## WHAT YOU NEED TO DO:
Return the lines exactly as they stand, from the first of the material through the line containing "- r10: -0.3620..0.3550".

## INPUT MATERIAL:
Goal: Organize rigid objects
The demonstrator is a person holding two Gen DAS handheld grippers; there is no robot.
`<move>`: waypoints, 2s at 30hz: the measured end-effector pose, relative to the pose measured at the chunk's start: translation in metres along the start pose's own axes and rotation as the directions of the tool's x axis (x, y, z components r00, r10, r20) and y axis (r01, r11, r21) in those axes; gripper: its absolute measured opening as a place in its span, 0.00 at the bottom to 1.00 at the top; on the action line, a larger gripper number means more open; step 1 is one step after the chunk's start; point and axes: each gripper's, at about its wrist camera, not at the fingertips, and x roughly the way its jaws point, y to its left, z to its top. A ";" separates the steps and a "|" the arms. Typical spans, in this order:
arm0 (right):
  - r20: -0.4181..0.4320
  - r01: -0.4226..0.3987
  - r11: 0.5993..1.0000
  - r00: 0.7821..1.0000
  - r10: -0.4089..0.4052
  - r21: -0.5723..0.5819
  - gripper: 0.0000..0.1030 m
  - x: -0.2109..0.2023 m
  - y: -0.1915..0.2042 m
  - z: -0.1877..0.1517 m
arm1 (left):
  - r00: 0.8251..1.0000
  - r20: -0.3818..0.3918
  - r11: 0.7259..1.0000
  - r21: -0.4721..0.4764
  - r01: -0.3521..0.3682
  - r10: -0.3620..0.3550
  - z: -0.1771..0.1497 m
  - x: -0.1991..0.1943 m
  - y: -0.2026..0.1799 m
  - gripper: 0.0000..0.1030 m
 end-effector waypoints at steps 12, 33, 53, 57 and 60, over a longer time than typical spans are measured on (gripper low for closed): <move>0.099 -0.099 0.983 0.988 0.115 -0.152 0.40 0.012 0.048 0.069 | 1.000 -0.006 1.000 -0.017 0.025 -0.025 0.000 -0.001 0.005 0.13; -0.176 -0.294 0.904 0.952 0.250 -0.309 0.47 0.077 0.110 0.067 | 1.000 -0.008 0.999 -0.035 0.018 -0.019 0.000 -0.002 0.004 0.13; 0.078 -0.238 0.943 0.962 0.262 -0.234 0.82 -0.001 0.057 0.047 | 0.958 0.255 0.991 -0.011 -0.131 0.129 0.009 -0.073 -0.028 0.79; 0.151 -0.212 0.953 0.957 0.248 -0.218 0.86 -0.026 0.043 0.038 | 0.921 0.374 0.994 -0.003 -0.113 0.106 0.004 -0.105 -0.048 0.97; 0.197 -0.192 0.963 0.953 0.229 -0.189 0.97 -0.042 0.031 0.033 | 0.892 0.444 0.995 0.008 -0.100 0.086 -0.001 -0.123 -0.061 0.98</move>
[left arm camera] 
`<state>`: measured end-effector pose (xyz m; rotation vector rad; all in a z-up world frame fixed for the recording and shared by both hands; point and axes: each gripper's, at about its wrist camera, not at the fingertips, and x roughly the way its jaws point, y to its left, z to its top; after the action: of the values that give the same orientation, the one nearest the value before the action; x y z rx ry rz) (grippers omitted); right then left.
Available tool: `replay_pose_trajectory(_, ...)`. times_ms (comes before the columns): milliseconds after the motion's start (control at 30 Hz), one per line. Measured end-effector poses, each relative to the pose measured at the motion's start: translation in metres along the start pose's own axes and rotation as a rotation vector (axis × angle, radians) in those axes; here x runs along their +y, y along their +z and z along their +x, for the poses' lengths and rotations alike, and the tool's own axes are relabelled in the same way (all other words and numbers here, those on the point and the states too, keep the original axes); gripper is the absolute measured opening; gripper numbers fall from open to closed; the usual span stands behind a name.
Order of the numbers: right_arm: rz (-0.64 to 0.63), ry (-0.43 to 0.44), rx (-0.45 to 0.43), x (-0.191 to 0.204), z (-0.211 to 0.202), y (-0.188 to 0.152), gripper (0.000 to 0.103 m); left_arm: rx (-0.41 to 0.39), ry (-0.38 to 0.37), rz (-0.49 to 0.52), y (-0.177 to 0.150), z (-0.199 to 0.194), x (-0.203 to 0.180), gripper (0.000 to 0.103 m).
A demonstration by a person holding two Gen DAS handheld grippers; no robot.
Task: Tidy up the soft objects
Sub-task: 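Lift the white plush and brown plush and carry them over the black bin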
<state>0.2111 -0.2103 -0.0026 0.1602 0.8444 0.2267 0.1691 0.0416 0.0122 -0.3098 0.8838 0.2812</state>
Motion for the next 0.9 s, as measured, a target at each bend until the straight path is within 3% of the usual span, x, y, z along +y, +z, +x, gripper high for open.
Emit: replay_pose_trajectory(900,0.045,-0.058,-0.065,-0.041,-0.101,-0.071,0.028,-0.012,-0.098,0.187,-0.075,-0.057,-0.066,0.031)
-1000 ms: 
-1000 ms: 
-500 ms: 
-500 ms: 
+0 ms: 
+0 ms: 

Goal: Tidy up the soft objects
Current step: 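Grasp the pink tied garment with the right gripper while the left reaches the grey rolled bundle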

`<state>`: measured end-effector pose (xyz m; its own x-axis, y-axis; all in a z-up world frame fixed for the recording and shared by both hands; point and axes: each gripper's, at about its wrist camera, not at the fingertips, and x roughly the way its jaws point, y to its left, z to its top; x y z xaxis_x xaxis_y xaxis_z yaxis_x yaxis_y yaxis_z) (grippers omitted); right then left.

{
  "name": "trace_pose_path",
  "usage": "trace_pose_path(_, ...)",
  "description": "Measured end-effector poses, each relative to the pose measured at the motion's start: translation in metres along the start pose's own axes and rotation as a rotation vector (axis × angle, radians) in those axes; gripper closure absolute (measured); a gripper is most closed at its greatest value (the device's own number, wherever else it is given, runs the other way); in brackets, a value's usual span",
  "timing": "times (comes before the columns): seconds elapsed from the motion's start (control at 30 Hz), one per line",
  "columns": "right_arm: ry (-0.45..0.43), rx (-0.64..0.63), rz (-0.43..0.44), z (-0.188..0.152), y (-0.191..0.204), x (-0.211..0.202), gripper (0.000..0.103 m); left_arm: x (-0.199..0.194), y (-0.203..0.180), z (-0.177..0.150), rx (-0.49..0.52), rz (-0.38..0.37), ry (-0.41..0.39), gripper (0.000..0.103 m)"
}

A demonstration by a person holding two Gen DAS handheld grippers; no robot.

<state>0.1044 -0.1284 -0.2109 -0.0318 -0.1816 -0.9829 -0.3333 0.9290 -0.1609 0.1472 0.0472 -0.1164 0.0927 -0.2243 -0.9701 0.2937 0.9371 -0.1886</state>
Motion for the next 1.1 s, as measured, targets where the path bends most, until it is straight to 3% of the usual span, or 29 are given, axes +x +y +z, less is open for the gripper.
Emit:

## OUTPUT FOR THIS TASK:
Goal: Organize rigid objects
The demonstrator is a person holding two Gen DAS handheld grippers; there is no robot.
`<move>`: waypoints, 2s at 30hz: the measured end-effector pose, relative to the pose measured at the chunk's start: translation in metres along the start pose's own axes and rotation as the directions of the tool's x axis (x, y, z components r00, r10, r20) and y axis (r01, r11, r21) in those axes; gripper: its absolute measured opening as a place in its span, 0.00 at the bottom to 1.00 at the top; on the action line, a larger gripper number means more open; step 1 is one step after the chunk's start; point and axes: each gripper's, at about its wrist camera, not at the fingertips, and x roughly the way its jaws point, y to its left, z to its top. A ";" separates the steps and a "|" the arms. Typical spans, in this order:
arm0 (right):
  - r20: -0.4181..0.4320
  - r01: -0.4226..0.3987
  - r11: 0.5993..1.0000
  - r00: 0.7821..1.0000
  - r10: -0.4089..0.4052
  - r21: -0.5723..0.5819
  - gripper: 0.0000..0.1030 m
  - x: -0.2109..0.2023 m
  - y: -0.1915..0.2042 m
  - z: -0.1877..0.1517 m
arm1 (left):
  - r00: 0.8251..1.0000
  - r20: -0.3818..0.3918
  - r11: 0.7259..1.0000
  - r21: -0.4721..0.4764
  - r01: -0.3521..0.3682
  - r10: -0.3620..0.3550

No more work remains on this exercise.